Раскачивается тупой ствол танка.
Плывут дорожки блестящих широких гусениц.
Танк уезжает. За танком — густой шлейф пыли.
Лазарев идет рядом с телегой, на которой сидит Локотков. Петушков поотстал, идет сзади.
— Животом я страдал сильно, — как-то нехотя говорит Лазарев. — Нашел в эшелоне санинструкторшу. Она мне три таблетки дала. А тут нас из эшелона вытряхнули, потому что пути дальше взорваны были.
Локотков слушает с усмешкой:
— А таблетки, значит, со снотворным были. Тебя сморило. Ты уснул сном праведника. Во сне тебя и взяли, — заканчивает он рассказ.
Лазарев удивленно смотрит на Локоткова.
— Так и было. Откуда знаете?
Идет Петушков. Слушает, сухо усмехается.
Голос Локоткова:
— Бывает… Рассказывают…
— Ваше право не верить, — отвечает голос Лазарева.
— Наше право, — говорит Петушков, — судить тебя от имени народа, который ты предал.

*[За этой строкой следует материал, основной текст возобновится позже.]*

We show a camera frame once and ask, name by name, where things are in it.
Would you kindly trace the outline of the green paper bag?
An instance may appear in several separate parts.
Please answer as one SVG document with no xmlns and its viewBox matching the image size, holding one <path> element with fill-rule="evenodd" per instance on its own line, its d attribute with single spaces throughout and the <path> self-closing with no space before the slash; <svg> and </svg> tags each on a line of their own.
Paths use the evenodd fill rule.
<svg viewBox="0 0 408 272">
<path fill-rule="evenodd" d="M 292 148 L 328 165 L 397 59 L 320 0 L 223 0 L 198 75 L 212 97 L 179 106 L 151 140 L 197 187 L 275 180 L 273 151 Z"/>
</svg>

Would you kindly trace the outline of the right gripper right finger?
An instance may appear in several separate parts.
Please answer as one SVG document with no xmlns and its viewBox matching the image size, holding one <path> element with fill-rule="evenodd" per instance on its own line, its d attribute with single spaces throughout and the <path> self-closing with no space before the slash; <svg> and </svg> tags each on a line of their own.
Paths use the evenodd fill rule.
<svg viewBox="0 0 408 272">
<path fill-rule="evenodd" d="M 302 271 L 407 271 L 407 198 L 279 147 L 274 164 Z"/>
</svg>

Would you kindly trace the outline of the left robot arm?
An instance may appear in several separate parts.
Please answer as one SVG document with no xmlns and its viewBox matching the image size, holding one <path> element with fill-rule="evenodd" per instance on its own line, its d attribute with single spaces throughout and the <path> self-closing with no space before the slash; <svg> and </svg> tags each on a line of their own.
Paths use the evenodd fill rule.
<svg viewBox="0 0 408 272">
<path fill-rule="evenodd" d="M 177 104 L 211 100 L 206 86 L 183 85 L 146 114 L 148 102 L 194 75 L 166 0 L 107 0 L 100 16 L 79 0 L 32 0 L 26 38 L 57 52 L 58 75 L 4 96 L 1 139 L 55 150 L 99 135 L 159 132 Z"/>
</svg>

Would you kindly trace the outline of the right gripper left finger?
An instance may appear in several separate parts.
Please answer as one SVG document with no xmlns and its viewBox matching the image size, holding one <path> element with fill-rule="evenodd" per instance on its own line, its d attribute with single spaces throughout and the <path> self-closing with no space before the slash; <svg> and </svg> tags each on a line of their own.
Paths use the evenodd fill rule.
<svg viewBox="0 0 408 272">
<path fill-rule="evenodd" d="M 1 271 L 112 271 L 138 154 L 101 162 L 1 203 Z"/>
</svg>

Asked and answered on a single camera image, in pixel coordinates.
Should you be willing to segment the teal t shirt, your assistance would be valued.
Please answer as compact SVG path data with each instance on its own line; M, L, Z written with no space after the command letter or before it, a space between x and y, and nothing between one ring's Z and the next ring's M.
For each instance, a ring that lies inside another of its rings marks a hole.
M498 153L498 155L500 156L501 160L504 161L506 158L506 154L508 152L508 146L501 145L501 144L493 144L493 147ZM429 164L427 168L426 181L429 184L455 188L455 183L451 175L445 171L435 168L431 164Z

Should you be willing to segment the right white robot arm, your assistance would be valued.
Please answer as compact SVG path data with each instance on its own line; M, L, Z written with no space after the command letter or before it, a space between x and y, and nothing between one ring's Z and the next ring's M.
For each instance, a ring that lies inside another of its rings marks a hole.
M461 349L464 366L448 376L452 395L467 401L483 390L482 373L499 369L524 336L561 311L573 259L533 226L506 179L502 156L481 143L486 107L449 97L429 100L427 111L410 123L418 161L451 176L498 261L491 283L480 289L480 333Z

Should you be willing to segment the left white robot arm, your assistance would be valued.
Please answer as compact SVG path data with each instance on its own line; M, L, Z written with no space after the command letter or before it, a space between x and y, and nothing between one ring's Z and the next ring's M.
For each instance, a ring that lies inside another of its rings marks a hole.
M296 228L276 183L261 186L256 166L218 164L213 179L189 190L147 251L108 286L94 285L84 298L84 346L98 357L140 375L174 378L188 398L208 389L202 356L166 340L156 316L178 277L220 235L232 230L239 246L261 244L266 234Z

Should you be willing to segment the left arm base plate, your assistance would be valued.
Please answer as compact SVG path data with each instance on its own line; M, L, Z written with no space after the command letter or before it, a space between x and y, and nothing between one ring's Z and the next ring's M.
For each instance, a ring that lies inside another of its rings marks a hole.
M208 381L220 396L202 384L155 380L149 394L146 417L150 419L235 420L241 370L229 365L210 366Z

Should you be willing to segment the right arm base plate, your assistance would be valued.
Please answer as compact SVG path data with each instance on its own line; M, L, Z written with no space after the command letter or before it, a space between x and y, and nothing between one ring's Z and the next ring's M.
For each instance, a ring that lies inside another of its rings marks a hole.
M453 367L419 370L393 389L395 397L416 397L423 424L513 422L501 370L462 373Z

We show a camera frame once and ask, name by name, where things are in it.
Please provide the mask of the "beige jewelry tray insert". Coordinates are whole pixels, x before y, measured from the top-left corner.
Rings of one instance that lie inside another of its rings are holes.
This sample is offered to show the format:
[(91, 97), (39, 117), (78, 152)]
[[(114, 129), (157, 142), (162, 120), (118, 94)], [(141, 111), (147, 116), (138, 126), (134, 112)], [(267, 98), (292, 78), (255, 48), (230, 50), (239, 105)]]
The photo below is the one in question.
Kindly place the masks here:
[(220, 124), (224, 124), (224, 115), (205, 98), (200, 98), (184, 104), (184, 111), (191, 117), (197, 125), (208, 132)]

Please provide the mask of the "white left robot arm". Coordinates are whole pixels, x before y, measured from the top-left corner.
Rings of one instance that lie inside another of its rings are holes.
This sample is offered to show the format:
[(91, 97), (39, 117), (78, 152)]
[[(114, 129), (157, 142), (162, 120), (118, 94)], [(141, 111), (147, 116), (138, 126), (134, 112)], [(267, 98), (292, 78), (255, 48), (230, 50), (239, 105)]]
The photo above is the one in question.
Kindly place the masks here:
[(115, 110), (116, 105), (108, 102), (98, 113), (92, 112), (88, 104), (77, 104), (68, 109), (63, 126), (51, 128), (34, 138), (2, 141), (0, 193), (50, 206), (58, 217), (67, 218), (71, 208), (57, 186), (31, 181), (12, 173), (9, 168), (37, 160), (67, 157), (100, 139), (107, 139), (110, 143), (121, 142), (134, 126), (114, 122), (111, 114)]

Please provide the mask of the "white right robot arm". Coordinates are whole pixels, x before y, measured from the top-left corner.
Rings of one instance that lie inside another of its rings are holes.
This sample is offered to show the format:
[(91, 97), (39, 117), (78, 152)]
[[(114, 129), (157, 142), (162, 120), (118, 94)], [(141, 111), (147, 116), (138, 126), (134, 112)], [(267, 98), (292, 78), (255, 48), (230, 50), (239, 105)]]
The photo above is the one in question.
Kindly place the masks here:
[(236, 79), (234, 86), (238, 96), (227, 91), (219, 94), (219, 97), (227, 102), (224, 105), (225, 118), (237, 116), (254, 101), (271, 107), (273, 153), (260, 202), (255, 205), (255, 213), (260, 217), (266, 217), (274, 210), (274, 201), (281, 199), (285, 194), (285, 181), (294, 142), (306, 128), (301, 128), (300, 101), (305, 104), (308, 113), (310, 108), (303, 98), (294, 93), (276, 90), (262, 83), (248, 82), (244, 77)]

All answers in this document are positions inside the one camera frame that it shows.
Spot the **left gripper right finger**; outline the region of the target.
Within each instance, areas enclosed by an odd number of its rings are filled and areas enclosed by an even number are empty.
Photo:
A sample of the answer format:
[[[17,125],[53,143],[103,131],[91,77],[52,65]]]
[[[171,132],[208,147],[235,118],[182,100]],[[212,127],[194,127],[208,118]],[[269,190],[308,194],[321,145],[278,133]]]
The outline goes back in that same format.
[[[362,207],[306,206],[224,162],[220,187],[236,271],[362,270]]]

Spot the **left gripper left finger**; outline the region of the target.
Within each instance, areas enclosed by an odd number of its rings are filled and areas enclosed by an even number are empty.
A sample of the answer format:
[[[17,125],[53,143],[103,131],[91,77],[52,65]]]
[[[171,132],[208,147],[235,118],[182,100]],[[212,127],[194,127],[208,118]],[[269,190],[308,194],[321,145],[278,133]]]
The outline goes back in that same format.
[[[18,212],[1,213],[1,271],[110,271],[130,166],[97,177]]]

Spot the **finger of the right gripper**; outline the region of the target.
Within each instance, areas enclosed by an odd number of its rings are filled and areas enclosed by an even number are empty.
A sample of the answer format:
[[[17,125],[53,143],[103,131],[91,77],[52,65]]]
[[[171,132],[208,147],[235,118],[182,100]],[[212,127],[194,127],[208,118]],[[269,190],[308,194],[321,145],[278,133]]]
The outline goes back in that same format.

К ели привязаны веревки — самодельные качели. На этих качелях одноногий мальчик лет десяти, опираясь на костыль, качает девочку, еще младше. Девочка громко смеется, когда взлетает слишком высоко. За ними — широкая улица чдеревни, силуэты изб без огней. Мимо качелей, прихрамывая, проходит Локотков, уходит в избу. Камера отъезжает. Теперь улица видна через окошко, забитое скобой. Лазарев сидит в подвале на обрубке полена. Окошко как раз на уровне его глаз.